Nos bastidores, aliados do governo Lula discutem dois caminhos após a recente derrota no Senado Federal. De um lado, há quem defenda a busca por composição para garantir a aprovação de projetos prioritários. De outro, cresce a corrente que aposta no enfrentamento direto com o Congresso Nacional.
Estratégia de confronto ganha força
Entre parte do grupo governista, a avaliação é de que os momentos em que o governo conseguiu reagir melhor às derrotas foram aqueles em que adotou um discurso de confronto, apontando o Congresso como responsável por barrar medidas e prejudicar a população. Nesse contexto, ganha força a ideia de indicar uma mulher para a próxima vaga no Supremo Tribunal Federal (STF).
Cálculo político por trás da indicação
A estratégia tem um cálculo político claro. Interlocutores ouvidos pelo blog avaliam que o presidente do Senado, Davi Alcolumbre, dificilmente colocaria um novo nome indicado pelo governo para avançar antes das eleições. Com isso, o governo poderia construir o discurso de que fez a indicação, mas Alcolumbre travou o processo.
O movimento também dialoga com o cenário eleitoral.

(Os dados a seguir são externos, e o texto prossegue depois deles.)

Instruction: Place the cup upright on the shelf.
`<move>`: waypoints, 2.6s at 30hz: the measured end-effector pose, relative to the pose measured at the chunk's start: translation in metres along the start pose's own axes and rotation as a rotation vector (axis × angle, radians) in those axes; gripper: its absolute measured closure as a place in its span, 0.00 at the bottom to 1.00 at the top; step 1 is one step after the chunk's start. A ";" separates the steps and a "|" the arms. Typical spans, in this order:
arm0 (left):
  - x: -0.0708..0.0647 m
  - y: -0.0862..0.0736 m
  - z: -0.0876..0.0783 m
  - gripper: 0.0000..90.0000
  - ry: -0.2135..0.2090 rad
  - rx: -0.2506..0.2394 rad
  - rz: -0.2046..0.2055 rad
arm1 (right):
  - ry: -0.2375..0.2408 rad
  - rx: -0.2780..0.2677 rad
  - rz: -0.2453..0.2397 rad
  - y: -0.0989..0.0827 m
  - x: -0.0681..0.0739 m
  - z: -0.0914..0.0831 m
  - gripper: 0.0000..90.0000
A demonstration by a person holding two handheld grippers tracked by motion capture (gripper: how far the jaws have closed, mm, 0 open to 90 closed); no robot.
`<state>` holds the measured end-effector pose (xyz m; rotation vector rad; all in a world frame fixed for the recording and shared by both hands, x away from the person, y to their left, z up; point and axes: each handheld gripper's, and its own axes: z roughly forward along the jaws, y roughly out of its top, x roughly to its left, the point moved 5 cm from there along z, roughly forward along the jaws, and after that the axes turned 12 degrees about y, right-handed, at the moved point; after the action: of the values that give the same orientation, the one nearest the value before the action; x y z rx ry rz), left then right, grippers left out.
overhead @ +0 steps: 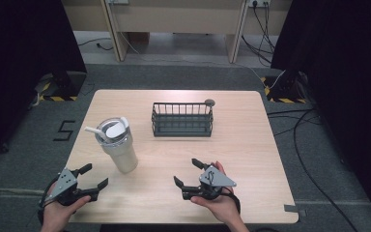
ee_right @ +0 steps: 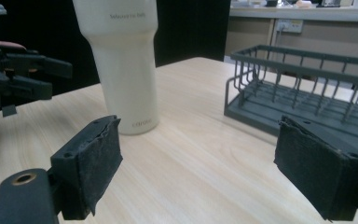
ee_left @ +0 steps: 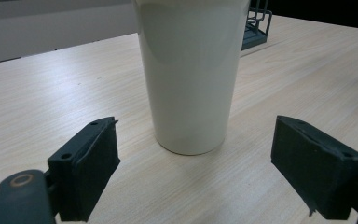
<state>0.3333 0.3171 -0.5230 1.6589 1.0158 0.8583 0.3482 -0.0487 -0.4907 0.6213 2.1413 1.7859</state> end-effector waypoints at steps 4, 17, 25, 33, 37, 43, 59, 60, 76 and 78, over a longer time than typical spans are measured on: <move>0.001 -0.001 -0.001 0.16 -0.004 -0.001 -0.017 | 0.015 -0.012 0.010 0.009 0.001 0.011 0.17; 0.000 -0.001 -0.001 0.16 -0.009 -0.005 -0.022 | 0.038 0.001 0.059 0.024 -0.004 0.051 0.19; -0.001 0.000 -0.001 0.16 -0.012 -0.006 -0.019 | 0.062 0.014 0.032 0.030 0.000 0.077 0.19; -0.002 0.000 -0.001 0.16 -0.013 -0.006 -0.017 | 0.096 0.024 0.022 0.034 0.005 0.102 0.19; -0.002 0.000 -0.001 0.16 -0.015 -0.006 -0.017 | 0.114 0.028 0.018 0.036 0.008 0.113 0.19; -0.002 0.000 -0.001 0.16 -0.015 -0.007 -0.016 | 0.138 0.043 0.009 0.035 0.013 0.134 0.19; -0.002 0.000 -0.001 0.16 -0.019 -0.009 -0.019 | 0.171 0.058 0.003 0.030 0.022 0.172 0.17; -0.002 0.000 -0.001 0.16 -0.018 -0.010 -0.019 | 0.174 0.060 0.004 0.030 0.023 0.174 0.17; -0.002 0.000 -0.001 0.16 -0.023 -0.010 -0.019 | 0.183 0.036 -0.010 0.033 0.027 0.206 0.11; -0.002 0.000 0.000 0.16 -0.024 -0.010 -0.021 | 0.183 0.036 -0.008 0.033 0.027 0.210 0.10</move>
<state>0.3320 0.3152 -0.5232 1.6440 1.0092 0.8264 0.4297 0.1493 -0.4979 0.4736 2.2948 1.8685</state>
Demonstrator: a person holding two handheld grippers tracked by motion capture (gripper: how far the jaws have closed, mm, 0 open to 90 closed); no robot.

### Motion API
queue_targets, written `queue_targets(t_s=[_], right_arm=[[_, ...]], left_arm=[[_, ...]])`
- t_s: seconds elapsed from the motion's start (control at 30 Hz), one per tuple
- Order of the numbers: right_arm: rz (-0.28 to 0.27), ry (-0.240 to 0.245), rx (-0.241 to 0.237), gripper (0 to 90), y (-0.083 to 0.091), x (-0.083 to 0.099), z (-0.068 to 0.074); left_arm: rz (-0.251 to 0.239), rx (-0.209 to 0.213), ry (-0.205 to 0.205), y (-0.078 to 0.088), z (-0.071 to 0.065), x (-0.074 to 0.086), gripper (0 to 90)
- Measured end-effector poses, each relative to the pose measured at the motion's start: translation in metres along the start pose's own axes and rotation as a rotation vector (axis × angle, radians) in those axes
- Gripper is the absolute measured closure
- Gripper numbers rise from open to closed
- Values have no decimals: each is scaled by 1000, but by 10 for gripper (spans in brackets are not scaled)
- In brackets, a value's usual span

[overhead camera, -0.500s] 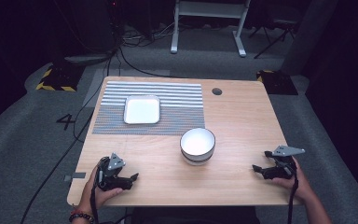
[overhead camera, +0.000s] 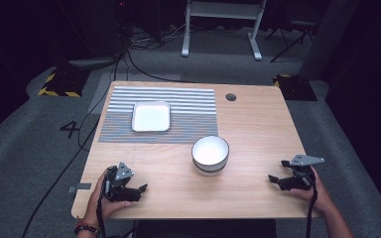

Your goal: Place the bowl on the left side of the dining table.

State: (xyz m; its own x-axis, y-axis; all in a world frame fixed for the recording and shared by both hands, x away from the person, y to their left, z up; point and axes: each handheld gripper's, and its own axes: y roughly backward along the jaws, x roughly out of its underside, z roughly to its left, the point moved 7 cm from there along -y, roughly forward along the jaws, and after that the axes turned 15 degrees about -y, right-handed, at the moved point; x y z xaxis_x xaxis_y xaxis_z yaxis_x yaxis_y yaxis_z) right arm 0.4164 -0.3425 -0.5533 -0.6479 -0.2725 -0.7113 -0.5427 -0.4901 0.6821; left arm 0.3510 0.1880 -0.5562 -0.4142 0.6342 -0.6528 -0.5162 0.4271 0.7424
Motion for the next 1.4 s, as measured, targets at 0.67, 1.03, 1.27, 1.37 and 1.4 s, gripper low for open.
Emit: queue_targets(t_s=[0.67, 1.03, 1.27, 1.37, 1.4], right_arm=[[-1, -2, 2, 110, 0, 0, 0], [0, -1, 2, 110, 0, 0, 0], [-1, -2, 4, 110, 0, 0, 0], [-2, -3, 3, 110, 0, 0, 0], [0, -1, 2, 110, 0, 0, 0]], left_arm=[[-12, 18, -101, 10, -14, -31, 160], [-3, 46, -145, 5, -21, -45, 163], [-2, 48, -162, 0, -24, -51, 165], [7, 66, -170, -4, -27, -52, 165], [5, 67, -176, -5, -28, -53, 165]])
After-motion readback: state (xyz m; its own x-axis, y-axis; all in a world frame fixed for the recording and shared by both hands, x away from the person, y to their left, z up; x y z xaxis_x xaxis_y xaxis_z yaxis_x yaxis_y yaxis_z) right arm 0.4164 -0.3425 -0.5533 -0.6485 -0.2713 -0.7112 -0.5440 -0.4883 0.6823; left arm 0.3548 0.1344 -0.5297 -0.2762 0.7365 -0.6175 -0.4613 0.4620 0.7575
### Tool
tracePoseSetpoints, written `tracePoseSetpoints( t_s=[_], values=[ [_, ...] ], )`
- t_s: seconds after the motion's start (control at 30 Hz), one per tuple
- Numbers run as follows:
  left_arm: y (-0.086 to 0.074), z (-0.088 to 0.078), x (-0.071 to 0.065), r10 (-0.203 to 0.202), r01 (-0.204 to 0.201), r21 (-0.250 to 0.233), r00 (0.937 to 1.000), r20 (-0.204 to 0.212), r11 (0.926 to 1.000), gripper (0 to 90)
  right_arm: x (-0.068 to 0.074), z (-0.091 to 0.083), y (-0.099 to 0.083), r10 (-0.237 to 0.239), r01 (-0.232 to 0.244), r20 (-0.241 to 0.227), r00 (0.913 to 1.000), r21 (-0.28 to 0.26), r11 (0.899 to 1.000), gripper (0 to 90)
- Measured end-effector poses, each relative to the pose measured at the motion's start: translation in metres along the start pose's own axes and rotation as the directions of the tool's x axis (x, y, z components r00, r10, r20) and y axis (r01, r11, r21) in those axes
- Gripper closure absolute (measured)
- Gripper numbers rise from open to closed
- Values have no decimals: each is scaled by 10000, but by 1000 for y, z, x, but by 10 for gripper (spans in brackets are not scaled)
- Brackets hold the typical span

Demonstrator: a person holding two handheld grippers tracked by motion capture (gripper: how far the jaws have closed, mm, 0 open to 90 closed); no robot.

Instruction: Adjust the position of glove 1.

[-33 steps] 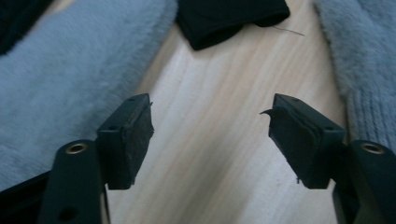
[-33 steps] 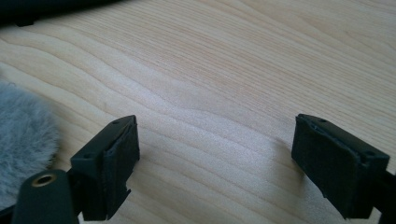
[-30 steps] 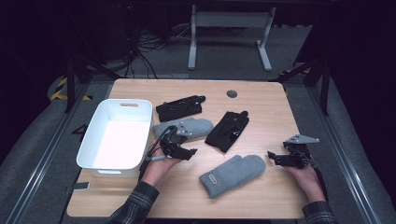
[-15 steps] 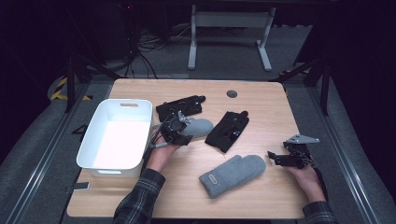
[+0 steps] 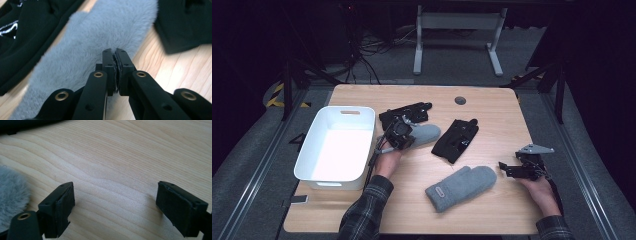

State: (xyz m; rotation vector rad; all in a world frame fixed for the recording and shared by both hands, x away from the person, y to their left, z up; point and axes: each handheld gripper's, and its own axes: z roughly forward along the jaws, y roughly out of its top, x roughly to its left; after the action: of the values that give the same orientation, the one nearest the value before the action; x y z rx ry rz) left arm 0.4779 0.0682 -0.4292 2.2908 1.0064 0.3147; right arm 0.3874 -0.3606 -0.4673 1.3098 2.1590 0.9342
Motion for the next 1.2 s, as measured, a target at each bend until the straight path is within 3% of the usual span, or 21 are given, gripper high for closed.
tracePoseSetpoints(
  t_s=[0.33, 0.43, 0.47, 0.57, 0.63, 0.8, 0.9, 0.97, 1.0, 1.1, 1.2],
  values=[
    [27, 15, -8, -189, 199, -215, 9989, 438, 9996, 839, 0, 0, 0, 32, -32, 21, 10000, -4, 10000, 161],
    [30, 13, -7, -217, 235, -379, 9986, 475, 9990, 704, 0, 0, 0, 32, -32, 21, 10000, -6, 10000, 160],
    [31, 12, -5, -241, 262, -414, 9985, 498, 9988, 608, 0, 0, 0, 33, -33, 20, 10000, -4, 10000, 160],
    [29, 4, 4, -291, 318, -599, 9985, 460, 9977, 455, 0, 0, 0, 31, -31, 21, 10000, -5, 10000, 160],
    [28, 3, 8, -293, 323, -646, 9985, 453, 9974, 414, 0, 0, 0, 32, -32, 22, 10000, -5, 10000, 160],
    [19, 4, 20, -278, 292, -536, 9993, 265, 9981, 195, 0, 0, 0, 29, -29, 24, 10000, -3, 10000, 160],
    [14, 10, 23, -300, 313, -360, 9989, 372, 9989, 144, 0, 0, 0, 30, -30, 27, 10000, -4, 10000, 160],
    [8, 18, 24, -406, 409, -38, 9968, 696, 9992, 87, 0, 0, 0, 33, -33, 27, 10000, -2, 10000, 160],
    [8, 18, 24, -406, 409, -38, 9968, 696, 9992, 74, 0, 0, 0, 33, -33, 27, 10000, -2, 10000, 160],
    [1, 31, 22, -60, 35, 553, 9989, 455, 9985, 33, 0, 0, 0, 34, -34, 27, 10000, -2, 10000, 160],
    [0, 33, 20, -29, 3, 698, 9993, 360, 9976, 40, 0, 0, 0, 31, -31, 27, 10000, -3, 10000, 160]
  ],
)
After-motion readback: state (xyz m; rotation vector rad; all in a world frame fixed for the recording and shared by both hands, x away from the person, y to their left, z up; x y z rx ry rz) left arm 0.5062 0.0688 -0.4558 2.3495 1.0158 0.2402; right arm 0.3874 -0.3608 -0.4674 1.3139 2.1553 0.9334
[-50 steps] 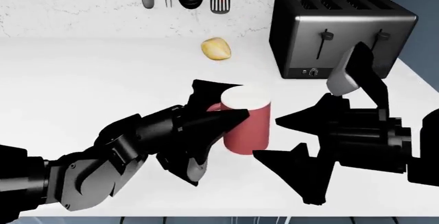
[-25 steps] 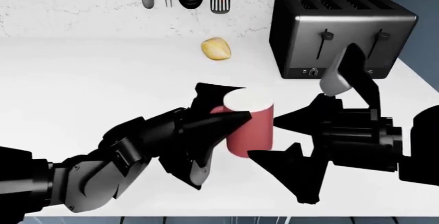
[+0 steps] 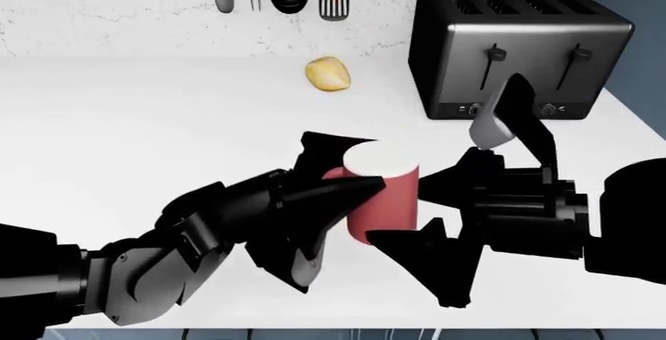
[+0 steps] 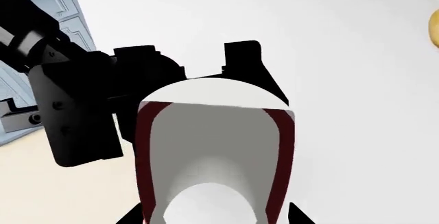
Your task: A wet mug is on the counter and needs to be dried. Pick it up and place it upside down in the open cabinet.
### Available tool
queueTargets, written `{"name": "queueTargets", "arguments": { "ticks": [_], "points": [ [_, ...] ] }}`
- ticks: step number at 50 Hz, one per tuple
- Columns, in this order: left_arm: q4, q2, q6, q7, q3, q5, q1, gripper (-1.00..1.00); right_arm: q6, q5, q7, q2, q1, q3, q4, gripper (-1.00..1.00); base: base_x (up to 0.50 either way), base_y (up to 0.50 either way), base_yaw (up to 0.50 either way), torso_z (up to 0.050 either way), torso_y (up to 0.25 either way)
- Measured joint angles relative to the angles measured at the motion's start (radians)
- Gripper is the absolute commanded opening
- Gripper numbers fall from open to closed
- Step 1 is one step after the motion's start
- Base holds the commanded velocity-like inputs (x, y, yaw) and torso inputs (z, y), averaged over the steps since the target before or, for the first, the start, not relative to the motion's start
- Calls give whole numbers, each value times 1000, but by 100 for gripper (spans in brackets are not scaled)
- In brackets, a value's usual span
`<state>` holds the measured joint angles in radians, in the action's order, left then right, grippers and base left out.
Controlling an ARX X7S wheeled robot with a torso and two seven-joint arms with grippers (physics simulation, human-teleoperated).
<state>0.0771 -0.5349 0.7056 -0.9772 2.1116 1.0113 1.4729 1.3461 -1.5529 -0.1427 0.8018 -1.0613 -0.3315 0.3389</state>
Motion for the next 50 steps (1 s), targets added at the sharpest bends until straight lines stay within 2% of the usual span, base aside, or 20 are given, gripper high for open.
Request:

Flávio Bolsonaro, principal adversário de Lula, tem desempenho mais fraco entre as mulheres. A indicação feminina entraria diretamente nesse discurso. A ideia é simples: o governo indicaria uma mulher e passaria a dizer que Alcolumbre não quis colocar o nome para andar. A partir daí, o embate seria direto, com a narrativa de que esse grupo não é amigo das mulheres e atua contra o próprio governo. Essa estratégia já foi usada antes, como no caso do IOF.
Leitura sobre o Senado
Essa conta também passa por uma leitura sobre o próprio Senado. A avaliação é de que Davi Alcolumbre só iria para um confronto direto com o governo, até o limite, se estivesse convencido de que o governo pode perder a eleição neste ano. E é exatamente essa a leitura que circula em Brasília hoje.
Alcolumbre já percebeu que o vento está soprando para a oposição e fez uma sinalização nesse sentido também pensando no próprio futuro: a eleição para a presidência do Senado em 2027. Mas há um fator adicional nesse cálculo.
O papel da oposição
Se a oposição vencer a eleição presidencial, já há um nome colocado para comandar a Casa, o do senador Rogério Marinho. Foi o próprio Marinho quem afirmou que a oposição pediu a Alcolumbre para não colocar mais nenhum nome indicado pelo governo para ser sabatinado até depois da eleição.